The agent detects confirmation keywords. A LOW priority feed card appears for Mike: "Joe Smith confirmed Plumbing Rough-In for April 8." No action needed. Mike sees it in his morning briefing the next day.
Journey 6 — Pre-Construction Pipeline to Project Launch
👤 Tom (Owner) + Sarah (Admin)
⏱ Weeks to months (pipeline) + seconds (permit gate)
🔑 The most important transition in the system
Sarah
Sarah creates a new prospect in the pipeline Web Dashboard
Client: Henderson Family. Address: 4521 Oak Ridge Dr. GSF: 3,200 sqft. Estimated value: $1.4M USD. Source: referral. Stage: LEAD (10%).
Tom
Over the next 6 weeks, Tom advances the prospect through stages
Qualified → Estimate Sent (Sarah attaches a $1.38M preliminary estimate) → Verbal Commitment (Henderson says yes) → Permit Applied (application submitted to the county). Pipeline revenue forecast updates at each stage.
Sarah
Building permit is approved. Sarah marks it in BuildOS.
She sets permit status to "Approved" and enters the permit issued date: March 15. She clicks Save.
Gate
The Permit Issuance Gate fires — all steps happen in <3 seconds Atomic
1. Pipeline stage → PERMIT ISSUED (100%). 2. New project "Oak Ridge — Henderson" created. 3. Full 127-task CPM schedule generated and sized for 3,200 GSF. 4. Weather buffers applied.

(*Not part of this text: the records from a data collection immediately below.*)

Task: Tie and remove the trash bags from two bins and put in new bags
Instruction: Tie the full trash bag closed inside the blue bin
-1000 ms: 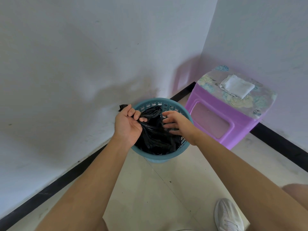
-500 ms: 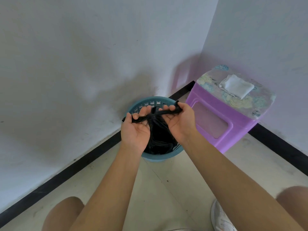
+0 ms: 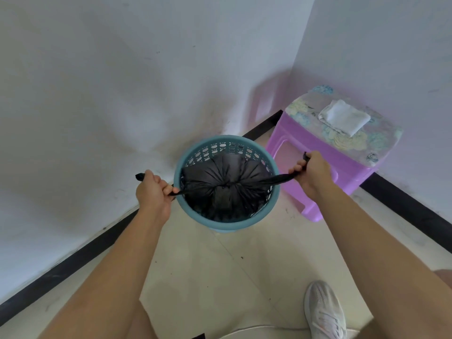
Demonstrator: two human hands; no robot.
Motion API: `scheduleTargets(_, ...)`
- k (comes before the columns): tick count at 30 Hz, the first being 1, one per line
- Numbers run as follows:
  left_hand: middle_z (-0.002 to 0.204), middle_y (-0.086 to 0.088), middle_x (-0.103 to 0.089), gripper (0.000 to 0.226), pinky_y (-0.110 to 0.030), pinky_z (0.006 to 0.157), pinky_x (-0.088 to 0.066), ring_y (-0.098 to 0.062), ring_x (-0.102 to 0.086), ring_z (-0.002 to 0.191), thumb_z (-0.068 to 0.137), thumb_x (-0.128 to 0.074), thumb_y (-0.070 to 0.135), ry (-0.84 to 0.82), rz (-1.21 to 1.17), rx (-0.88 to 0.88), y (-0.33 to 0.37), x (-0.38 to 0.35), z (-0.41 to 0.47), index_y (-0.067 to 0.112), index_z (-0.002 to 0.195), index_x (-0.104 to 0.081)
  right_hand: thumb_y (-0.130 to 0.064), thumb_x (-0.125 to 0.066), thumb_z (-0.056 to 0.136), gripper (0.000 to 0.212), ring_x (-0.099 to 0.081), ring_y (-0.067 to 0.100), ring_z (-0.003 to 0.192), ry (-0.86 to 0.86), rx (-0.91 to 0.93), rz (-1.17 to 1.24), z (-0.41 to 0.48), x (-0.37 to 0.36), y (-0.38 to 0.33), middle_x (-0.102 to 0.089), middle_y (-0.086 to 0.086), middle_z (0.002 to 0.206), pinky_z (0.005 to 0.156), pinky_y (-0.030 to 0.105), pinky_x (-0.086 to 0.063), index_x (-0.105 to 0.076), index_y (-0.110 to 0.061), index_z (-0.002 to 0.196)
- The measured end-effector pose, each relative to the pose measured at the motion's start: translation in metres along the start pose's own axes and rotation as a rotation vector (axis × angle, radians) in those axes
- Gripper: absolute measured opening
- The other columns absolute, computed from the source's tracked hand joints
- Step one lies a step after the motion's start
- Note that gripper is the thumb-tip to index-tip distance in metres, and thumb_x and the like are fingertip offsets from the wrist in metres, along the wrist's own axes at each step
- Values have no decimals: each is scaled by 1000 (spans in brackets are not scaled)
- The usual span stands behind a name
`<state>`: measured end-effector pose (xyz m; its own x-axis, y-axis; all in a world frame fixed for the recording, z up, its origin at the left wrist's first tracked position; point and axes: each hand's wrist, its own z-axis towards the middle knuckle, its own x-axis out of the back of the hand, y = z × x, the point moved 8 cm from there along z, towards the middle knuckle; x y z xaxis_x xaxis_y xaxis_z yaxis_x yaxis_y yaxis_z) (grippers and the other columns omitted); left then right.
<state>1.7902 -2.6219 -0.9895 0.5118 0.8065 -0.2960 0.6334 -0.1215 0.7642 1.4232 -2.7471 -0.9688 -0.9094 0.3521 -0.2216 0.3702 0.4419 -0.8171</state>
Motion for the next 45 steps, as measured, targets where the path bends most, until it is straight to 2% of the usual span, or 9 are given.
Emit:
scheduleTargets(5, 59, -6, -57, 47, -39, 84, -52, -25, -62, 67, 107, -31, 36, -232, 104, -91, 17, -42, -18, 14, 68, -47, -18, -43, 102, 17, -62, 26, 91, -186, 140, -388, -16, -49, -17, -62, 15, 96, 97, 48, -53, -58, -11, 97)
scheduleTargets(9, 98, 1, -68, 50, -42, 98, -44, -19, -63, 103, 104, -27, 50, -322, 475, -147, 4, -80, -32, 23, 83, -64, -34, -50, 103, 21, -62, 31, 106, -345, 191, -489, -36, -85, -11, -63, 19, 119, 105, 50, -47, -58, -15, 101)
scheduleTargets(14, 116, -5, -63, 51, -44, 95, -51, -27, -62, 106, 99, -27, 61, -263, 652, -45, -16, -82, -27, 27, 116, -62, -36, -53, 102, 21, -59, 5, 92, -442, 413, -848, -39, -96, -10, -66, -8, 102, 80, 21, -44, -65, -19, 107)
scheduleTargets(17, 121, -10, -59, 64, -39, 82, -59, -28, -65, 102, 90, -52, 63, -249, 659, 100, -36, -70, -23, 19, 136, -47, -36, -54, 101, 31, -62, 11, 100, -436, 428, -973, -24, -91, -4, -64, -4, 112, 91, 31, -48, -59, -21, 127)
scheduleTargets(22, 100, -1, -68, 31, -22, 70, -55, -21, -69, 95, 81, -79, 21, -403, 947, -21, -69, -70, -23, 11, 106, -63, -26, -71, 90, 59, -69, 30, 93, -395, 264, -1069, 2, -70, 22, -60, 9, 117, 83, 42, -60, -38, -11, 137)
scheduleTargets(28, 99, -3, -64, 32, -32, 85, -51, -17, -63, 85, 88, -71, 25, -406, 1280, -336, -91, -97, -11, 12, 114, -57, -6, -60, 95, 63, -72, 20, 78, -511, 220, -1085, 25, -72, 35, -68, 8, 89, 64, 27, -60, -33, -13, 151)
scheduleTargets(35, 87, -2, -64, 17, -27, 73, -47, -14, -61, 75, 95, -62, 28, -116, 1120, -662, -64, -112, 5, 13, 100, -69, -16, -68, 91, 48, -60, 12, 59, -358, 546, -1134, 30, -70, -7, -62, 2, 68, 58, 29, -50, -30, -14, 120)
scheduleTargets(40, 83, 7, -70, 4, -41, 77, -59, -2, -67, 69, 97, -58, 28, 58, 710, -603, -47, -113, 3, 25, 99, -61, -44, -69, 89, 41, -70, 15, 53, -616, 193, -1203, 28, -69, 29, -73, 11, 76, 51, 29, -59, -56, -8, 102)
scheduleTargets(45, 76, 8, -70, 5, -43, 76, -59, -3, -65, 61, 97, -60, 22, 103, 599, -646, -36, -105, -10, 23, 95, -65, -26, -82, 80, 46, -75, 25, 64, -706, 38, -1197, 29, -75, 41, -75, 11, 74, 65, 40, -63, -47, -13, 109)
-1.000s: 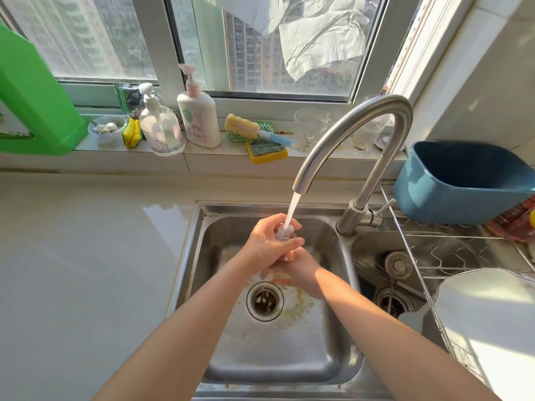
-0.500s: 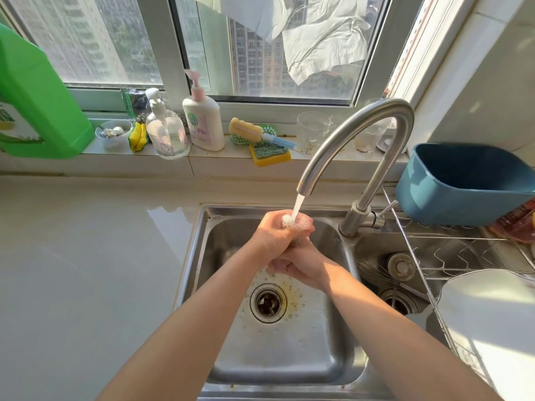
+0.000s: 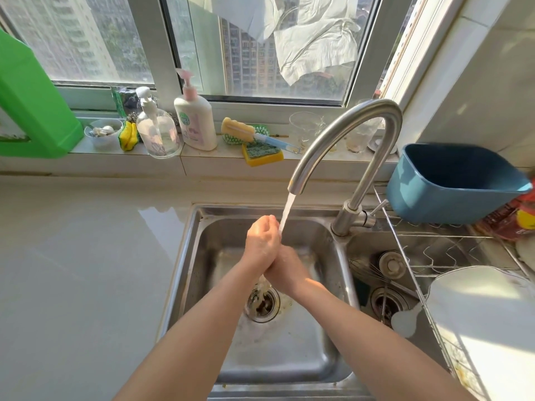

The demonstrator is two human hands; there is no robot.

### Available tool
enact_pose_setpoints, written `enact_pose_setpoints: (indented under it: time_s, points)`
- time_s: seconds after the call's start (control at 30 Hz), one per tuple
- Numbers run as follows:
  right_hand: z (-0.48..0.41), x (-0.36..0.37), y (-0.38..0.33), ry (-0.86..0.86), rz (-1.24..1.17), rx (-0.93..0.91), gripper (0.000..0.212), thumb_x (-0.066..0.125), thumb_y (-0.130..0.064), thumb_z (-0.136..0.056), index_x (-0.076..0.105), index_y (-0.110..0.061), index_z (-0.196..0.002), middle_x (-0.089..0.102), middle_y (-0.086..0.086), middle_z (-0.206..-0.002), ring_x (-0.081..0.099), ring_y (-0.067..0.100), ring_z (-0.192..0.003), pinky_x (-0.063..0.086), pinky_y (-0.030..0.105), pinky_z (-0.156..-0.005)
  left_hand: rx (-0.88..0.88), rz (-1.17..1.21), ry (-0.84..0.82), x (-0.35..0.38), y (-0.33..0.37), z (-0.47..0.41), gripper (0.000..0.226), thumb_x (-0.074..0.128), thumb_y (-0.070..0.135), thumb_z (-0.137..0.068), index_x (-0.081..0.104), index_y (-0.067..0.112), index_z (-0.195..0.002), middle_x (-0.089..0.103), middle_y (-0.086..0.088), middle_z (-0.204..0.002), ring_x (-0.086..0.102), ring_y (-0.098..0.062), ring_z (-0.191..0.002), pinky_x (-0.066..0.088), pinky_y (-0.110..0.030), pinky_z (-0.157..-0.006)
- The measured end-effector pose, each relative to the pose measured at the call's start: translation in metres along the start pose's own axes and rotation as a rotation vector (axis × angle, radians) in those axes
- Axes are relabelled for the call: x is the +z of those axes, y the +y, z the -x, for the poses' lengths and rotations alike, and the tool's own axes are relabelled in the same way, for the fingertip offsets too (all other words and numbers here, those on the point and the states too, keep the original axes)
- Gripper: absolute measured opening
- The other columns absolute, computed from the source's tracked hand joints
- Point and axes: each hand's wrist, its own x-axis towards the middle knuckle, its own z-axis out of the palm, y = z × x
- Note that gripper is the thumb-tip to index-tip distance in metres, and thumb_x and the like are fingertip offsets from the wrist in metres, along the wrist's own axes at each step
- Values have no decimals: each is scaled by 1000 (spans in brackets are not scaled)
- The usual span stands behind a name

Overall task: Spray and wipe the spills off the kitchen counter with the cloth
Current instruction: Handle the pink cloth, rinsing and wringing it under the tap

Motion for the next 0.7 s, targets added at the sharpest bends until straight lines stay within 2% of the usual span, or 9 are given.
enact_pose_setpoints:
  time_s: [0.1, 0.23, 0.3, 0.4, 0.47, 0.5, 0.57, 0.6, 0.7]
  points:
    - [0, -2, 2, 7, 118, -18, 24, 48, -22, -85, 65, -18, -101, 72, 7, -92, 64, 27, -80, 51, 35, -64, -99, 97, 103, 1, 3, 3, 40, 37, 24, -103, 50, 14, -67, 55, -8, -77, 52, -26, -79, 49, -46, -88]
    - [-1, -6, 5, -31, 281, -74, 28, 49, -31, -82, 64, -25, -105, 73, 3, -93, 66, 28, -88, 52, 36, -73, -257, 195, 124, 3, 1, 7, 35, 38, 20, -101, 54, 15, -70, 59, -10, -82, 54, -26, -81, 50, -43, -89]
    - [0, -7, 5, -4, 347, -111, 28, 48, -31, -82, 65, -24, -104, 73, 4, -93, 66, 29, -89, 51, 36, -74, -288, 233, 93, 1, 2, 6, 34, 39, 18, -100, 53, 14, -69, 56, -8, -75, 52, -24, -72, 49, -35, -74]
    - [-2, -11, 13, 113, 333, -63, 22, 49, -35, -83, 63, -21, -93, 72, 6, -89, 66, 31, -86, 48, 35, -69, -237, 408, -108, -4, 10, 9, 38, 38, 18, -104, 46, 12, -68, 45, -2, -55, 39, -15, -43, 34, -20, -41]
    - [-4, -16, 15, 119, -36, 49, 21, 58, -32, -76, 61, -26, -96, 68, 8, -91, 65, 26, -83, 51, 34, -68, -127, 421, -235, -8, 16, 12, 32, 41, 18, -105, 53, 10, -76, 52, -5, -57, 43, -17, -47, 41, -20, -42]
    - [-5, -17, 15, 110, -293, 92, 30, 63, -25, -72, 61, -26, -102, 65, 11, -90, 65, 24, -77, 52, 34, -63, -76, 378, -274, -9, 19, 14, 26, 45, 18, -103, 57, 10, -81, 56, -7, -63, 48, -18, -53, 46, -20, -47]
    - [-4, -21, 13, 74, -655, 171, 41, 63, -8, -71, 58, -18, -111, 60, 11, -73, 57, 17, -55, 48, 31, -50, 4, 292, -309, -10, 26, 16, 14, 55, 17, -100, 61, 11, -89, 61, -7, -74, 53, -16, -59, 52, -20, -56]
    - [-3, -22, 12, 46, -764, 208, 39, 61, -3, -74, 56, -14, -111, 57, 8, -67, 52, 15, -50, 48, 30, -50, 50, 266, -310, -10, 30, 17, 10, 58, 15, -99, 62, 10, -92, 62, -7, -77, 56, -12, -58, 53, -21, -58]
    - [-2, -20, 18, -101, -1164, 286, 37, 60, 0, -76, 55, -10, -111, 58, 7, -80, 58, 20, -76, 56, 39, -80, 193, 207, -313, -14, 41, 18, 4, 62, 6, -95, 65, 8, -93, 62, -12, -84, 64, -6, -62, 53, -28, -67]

Critical path: 214 days. 5. All procurement items populated with must-order dates. 6. Procurement monitoring begins. 7. Feed card: "Oak Ridge — Henderson permit issued. Construction schedule ready. 127 tasks, critical path: 214 days."
Tom
Tom opens the new project in the schedule view — immediately actionable
The Gantt chart is fully populated. Critical path is highlighted. The first procurement alerts are already in the feed (windows need to be ordered within 45 days). Mike is notified to prepare for the site kickoff. No one entered a task manually.